Après la présence de l’acteur, alternant la confusion, l’exaltation, l’outrance, l’ironie, la ferveur la déprime la joie la peine ou la douleur, BHL, généreux et bien présent, expliqua que son texte mêlait le corps de l’auteur avec la pensée qui l’attrape, le tient, le bouscule, le convoque.
Comme le fera remarquer Jean-Daniel Matet, président de l’EuroFédération de Psychanalyse dont le projet, pour BHL, correspond, dira-t-il, à celui des Lumières en Europe, avec ces échanges en plusieurs langues et ces pays multiples, il y a un enjeu du texte qui intéresse les psychanalystes. Il s’agit de cette question politique aiguë du choix, au présent, entre l’uniformité sans parole et une nouvelle donne politique.
Cette nouvelle donne, BHL l’expliquera avec une simplicité bien rare dans le débat politique contemporain. Elle relève notamment d’un constat: la nation n’est plus l’échelle adaptée. S’en déduit un autre constat : comment passer de plusieurs nations qui font leurs cuisines locales et s’isolent en silence, à une organisation politique nouvelle, à une donne novatrice qui ne soit pas juste le fruit d’un savoir-faire technocratique, comme l’est si souvent la Commission européenne, épinglée dans le texte d’Hôtel Europe, avec ses réglementations raffinées qui divertissent des juristes sourcilleux. À l’appui du constat, venait faire écho le final de Jacques Weber : une déclamation, voire un plaidoyer, pour la construction d’un discours qui se tienne en matière d’Europe.
Ainsi, ce que propose BHL n’est pas un remède, moins encore une recette.

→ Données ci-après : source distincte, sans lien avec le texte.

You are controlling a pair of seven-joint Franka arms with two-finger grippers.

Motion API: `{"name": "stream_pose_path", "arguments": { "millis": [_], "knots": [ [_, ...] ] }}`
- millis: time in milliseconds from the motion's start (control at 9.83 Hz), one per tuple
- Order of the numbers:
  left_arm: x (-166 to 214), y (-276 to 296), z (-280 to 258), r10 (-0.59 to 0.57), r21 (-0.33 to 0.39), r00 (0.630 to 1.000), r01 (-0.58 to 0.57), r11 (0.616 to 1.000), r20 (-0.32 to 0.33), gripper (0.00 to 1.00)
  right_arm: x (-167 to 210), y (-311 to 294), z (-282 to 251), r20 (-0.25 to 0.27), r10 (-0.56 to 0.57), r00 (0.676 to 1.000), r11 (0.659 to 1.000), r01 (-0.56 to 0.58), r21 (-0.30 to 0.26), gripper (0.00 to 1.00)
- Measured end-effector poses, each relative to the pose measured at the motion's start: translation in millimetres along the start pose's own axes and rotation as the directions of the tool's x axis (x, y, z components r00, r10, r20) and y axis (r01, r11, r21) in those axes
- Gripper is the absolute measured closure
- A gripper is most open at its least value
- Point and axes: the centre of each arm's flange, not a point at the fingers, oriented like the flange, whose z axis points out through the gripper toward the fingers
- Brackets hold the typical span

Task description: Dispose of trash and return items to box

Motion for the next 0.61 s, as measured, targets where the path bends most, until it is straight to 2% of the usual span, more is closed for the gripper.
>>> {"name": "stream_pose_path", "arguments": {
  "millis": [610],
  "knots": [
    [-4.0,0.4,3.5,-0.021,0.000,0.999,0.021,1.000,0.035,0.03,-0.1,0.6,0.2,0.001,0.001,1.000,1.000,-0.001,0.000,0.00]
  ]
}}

Il fera remarquer, suite à une interrogation de Philippe Benichou, directeur de l’Envers de Paris, précisément sur cette question d’acte politique et de suite à trouver devant ces constats peu glorieux, notamment ces ratés politiques dans différents conflits de ces dernières décennies, que les moments où il réussit à poser des actes sont finalement rares et dépendants des contingences.
Ces contingences sont encrées d’une traversée des siècles, elles imposent des outils nouveaux, un réveil radical et une rigueur renouvelée. C’est sur ce point qu’Anaëlle Lebovits-Quenehen interrogera BHL en reprenant le moment qui verra s’opposer Husserl et Heidegger : l’Europe n’avancera pas si chacun s’exclut d’un effort de lecture, d’un rapport à la lettre, qui est d’abord sa marque, de Jérusalem à Athènes, et d’Athènes à Milan, de Milan à Sarajevo, et de Sarajevo à Munich, de Munich à Stockholm.

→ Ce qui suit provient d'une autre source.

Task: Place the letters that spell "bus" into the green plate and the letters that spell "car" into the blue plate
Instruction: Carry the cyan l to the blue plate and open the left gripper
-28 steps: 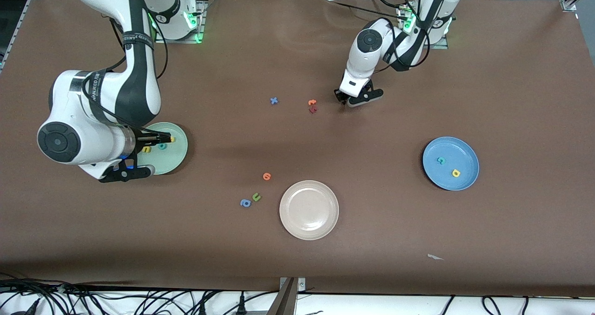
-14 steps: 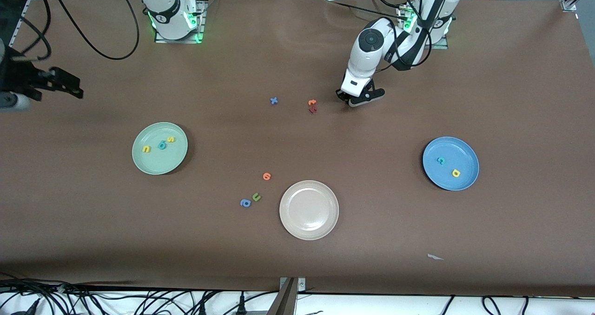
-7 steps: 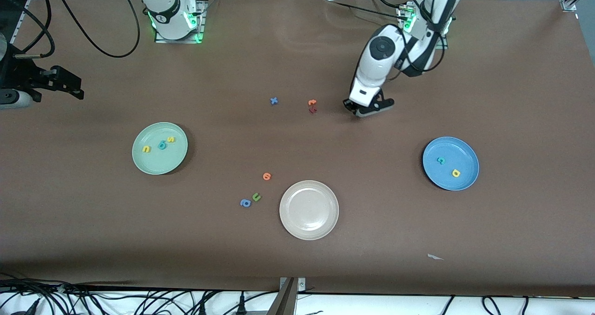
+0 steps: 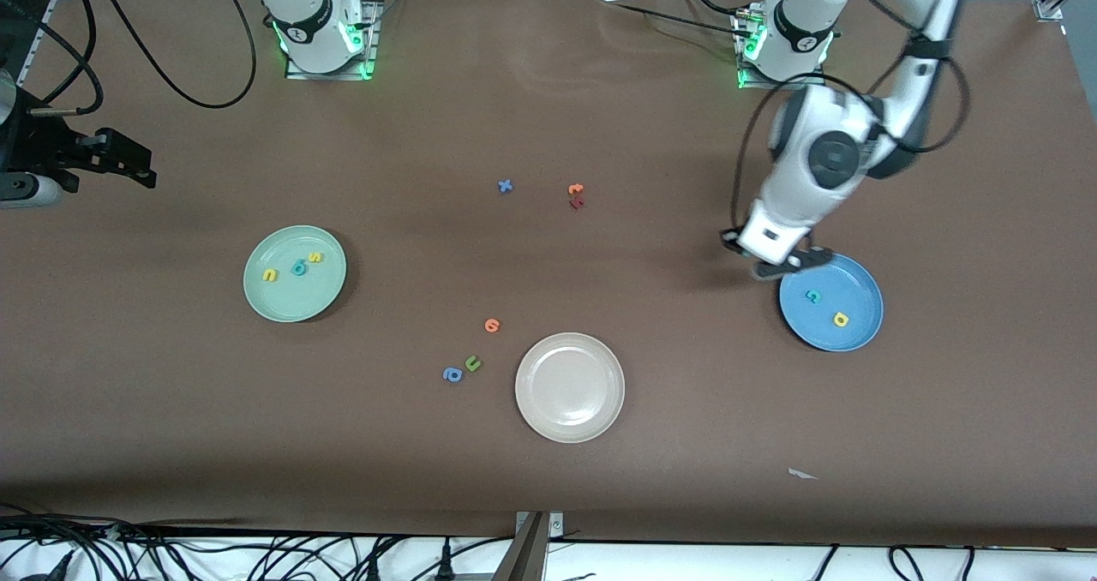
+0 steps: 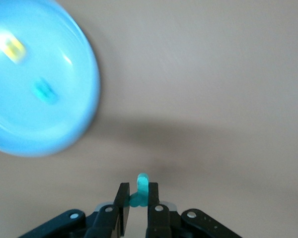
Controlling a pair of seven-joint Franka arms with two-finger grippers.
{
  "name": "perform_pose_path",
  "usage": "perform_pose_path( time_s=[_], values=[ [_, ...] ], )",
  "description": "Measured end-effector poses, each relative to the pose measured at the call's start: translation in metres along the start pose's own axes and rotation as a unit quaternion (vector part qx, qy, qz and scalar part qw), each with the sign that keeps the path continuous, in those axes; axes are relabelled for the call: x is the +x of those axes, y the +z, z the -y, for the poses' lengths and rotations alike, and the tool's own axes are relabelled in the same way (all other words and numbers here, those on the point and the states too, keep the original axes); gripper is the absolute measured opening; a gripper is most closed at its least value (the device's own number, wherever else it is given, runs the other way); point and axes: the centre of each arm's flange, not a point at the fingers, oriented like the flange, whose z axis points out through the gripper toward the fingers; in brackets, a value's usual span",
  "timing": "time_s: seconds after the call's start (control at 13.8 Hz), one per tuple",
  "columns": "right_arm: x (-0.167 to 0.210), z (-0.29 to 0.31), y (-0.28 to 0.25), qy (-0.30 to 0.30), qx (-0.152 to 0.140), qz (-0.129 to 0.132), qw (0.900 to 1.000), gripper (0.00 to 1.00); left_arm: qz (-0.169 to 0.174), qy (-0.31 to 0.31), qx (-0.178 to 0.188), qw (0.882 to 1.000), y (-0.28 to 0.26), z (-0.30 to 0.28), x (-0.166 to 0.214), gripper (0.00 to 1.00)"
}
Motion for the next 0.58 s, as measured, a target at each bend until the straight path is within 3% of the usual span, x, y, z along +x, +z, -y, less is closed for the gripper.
perform_pose_path(
  time_s=[0.15,0.36,0.58],
  values=[
    [0.001,0.001,0.001,-0.001,0.000,0.000,1.000,1.00,-0.001,0.035,0.000,0.999,-0.009,0.056,0.030,0.19],
    [0.001,0.002,0.001,-0.002,0.000,-0.001,1.000,1.00,0.022,0.072,0.015,0.997,0.028,0.115,0.056,0.19],
    [0.002,0.002,0.001,-0.002,0.000,-0.002,1.000,1.00,0.017,0.077,0.029,0.996,0.044,0.125,0.086,0.44]
  ],
)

On pourra relire le texte et revoir la pièce, pour sa densité. On pourra aussi relire ces époques pas lointaines du tout, où les décideurs, comme on dit d’eux, ne furent pas à la hauteur. Avec ce texte, BHL engage son corps dans l’élaboration d’une pensée sur l’Europe, comme il engage celui de chacun, pour rencontrer une histoire parfois un peu bizarre, souvent un peu violente.